I read enough information outside of this forum (before I even found it) and plenty in here to know how hard it is to deal with dementia and how difficult it is for ANYONE to care for dementia patients. Early stages, not so bad, where they may be as you say 'confused'. But it doesn't end there, it is progressive and most times gets so bad that it can seriously impact the family caregivers. It is NOT the same as in our grandparents' day. My parents were MUCH younger than we are (mom just turned 94). The combination of being younger and grandparents still being "with it" made a huge difference. After several spinal surgeries and a lower back issue that won't quit, combined with a woman at least 20 pounds heavier, there is no way I could take care of her. She has fallen multiple times and I would not be able to pick her up.

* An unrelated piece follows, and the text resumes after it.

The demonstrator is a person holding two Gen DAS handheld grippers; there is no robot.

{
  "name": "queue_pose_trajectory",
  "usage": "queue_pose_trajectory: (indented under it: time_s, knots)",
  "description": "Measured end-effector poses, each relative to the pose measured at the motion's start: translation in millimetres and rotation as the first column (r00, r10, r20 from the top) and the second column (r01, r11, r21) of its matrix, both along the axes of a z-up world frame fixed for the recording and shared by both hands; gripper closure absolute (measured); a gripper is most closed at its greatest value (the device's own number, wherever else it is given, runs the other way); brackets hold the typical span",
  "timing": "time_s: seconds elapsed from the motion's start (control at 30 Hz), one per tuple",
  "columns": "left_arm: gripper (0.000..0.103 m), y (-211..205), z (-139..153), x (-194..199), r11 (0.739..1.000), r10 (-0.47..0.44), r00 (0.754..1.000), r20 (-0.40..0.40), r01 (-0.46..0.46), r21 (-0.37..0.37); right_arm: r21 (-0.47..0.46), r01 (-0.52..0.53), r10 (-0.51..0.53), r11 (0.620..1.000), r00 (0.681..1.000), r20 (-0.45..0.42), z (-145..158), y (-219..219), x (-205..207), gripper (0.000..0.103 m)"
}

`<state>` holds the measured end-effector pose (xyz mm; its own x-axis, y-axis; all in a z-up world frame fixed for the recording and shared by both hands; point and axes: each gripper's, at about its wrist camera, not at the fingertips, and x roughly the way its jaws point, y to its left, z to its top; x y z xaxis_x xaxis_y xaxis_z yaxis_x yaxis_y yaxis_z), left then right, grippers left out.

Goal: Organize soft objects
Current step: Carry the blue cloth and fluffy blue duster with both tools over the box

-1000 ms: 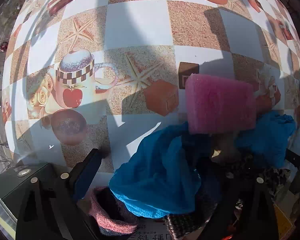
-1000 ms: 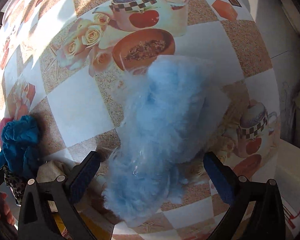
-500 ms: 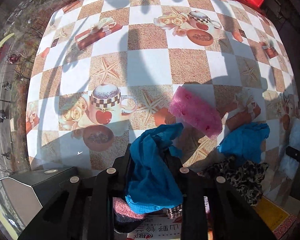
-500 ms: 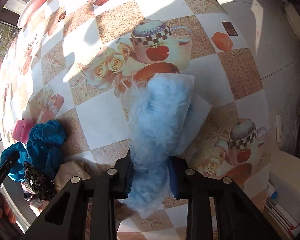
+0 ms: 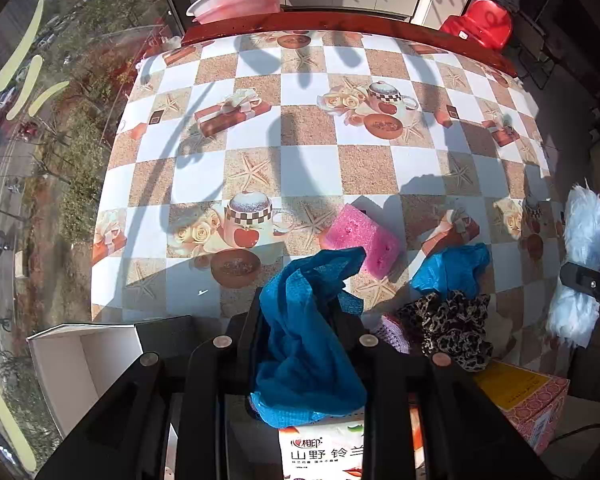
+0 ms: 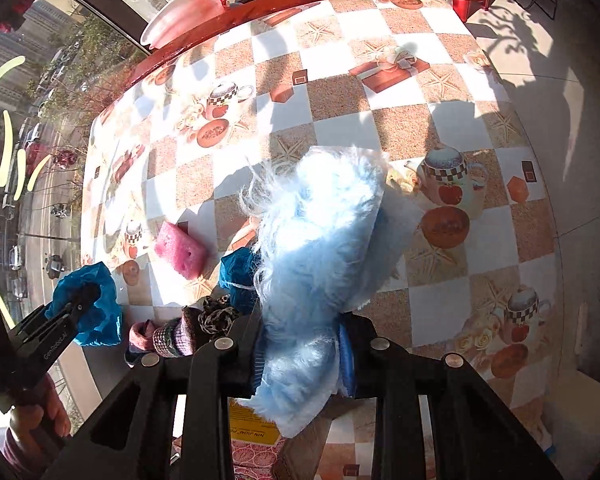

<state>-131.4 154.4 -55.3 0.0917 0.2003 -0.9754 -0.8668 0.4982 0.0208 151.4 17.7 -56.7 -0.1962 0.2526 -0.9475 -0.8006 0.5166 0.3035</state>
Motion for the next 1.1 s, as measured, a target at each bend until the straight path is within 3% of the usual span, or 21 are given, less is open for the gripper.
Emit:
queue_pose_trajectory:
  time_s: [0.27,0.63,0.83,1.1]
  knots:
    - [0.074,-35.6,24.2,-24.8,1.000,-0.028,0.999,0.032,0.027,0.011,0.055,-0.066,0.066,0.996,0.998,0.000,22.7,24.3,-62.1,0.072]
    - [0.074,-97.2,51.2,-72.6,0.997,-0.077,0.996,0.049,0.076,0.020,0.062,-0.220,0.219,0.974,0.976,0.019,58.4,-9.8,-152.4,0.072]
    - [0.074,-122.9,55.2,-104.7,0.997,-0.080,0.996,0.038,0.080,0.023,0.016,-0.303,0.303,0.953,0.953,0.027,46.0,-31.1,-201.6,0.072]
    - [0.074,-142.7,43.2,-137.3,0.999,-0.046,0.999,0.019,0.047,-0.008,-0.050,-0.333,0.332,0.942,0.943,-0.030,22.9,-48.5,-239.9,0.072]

She cannot remember what she or you said two minutes ago, did not have enough sense to contact ANYONE after injuring her leg bad enough to end up with cellulitis/ulcer!
While I had heard of Alzheimer's (only one kind of dementia), I was not aware of any of the others nor was I aware of how widespread it is and how much worse this "epidemic" is going to become. Living longer and "baby-boomers" are contributing factors to this disaster. Again, most people back in the day died younger, from conditions that are now (more) treatable, such as heart conditions, cancers, etc. Dementia was not as prevalent. The scary part is how we are seeing YOUNGER people coming down with this affliction!
We have to do the best we can and trust it works. If it means moving mom or dad to a facility, so be it. If one can manage home care, great! I seriously doubt everyone who has had to deal with this WANTED to do what they had to do, but it is what it is. When they cannot properly care for themselves and/or become a danger to themselves or someone else, you must intervene, confused or not. This is NOT about mistreating our elders, but trying to protect and care for them in whatever manner works best.
Disable her car
If he is living with you or someone else lock the car and keep the keys locked up.
I got a small safe to keep papers and other valuables in (good thing cuz I needed that when I eventually hired caregivers) and I would keep my keys in the safe or attached to my belt loop. Whenever I had the car in the garage or driveway the doors were locked.